TASK DETAILS: Your task is to transcribe the data in full.
++++
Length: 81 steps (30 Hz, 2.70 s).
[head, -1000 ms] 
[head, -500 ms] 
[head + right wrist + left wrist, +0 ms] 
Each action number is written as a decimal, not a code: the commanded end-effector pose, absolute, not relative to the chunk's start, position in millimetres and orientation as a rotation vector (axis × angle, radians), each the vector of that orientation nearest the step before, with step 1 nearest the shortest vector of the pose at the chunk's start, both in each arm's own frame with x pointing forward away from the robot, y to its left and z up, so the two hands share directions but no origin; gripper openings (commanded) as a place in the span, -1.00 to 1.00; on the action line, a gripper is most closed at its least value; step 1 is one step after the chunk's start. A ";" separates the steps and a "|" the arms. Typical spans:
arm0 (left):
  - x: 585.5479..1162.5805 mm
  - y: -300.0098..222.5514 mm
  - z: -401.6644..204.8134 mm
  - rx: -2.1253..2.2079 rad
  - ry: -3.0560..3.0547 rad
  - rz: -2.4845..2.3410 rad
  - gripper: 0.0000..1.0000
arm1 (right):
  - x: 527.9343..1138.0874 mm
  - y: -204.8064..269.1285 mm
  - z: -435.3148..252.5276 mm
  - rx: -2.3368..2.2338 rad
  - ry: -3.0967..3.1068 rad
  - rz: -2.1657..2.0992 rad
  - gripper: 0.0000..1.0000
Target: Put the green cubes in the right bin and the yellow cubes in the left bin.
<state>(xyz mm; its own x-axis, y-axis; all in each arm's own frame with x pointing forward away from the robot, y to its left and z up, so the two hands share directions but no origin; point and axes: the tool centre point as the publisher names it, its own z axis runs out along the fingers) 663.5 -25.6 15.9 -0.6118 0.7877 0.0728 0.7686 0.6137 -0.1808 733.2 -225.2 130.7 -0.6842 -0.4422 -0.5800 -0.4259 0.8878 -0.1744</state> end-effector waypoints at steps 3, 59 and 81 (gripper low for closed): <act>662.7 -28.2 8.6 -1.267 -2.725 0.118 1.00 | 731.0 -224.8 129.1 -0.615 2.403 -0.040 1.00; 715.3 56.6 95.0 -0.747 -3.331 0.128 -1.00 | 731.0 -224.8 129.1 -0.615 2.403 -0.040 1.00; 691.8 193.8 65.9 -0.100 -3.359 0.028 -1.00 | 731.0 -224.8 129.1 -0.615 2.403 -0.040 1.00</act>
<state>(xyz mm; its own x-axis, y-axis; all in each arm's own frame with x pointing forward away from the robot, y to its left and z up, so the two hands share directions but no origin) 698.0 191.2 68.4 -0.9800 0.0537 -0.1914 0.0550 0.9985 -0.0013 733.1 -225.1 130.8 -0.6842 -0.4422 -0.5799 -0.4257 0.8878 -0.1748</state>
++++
WRITTEN SOLUTION:
Length: 81 steps (30 Hz, 2.70 s).
[head, -1000 ms] 
[head, -500 ms] 
[head + right wrist + left wrist, +0 ms] 
Each action number is written as a decimal, not a code: the commanded end-effector pose, absolute, not relative to the chunk's start, position in millimetres and orientation as a rotation vector (axis × angle, radians), each the vector of that orientation nearest the step before, with step 1 nearest the shortest vector of the pose at the chunk's start, both in each arm's own frame with x pointing forward away from the robot, y to its left and z up, so the two hands share directions but no origin; gripper openings (commanded) as a place in the span, -1.00 to 1.00; on the action line, a gripper is most closed at its least value; step 1 is one step after the chunk's start. A ";" separates the steps and a "|" the arms. Typical spans:
arm0 (left):
  - x: 585.5479..1162.5805 mm
  - y: -300.0098..222.5514 mm
  - z: -401.6644..204.8134 mm
  - rx: -2.1253..2.2079 rad
  - ry: -3.0560..3.0547 rad
  - rz: -2.4845..2.3410 rad
  - gripper: 0.0000..1.0000
arm1 (right):
  - x: 527.9343..1138.0874 mm
  - y: -204.8064..269.1285 mm
  - z: -435.3148..252.5276 mm
  - rx: -2.3368..2.2338 rad
  - ry: -3.0967..3.1068 rad
  - rz: -2.1657..2.0992 rad
  - gripper: 0.0000..1.0000
Target: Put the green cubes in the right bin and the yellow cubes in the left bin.
<state>(xyz mm; its own x-axis, y-axis; all in each arm's own frame with x pointing forward away from the robot, y to its left and z up, so the two hands share directions but no origin; point and axes: the tool centre point as the publisher names it, its own z axis runs out along the fingers) 663.5 -25.6 15.9 -0.6118 0.7877 0.0728 0.7686 0.6137 -0.1808 733.2 -225.2 130.7 -0.6842 -0.4422 -0.5800 -0.4259 0.8878 -0.1744</state> end-effector waypoints at steps 3, 59 and 81 (gripper low for closed): <act>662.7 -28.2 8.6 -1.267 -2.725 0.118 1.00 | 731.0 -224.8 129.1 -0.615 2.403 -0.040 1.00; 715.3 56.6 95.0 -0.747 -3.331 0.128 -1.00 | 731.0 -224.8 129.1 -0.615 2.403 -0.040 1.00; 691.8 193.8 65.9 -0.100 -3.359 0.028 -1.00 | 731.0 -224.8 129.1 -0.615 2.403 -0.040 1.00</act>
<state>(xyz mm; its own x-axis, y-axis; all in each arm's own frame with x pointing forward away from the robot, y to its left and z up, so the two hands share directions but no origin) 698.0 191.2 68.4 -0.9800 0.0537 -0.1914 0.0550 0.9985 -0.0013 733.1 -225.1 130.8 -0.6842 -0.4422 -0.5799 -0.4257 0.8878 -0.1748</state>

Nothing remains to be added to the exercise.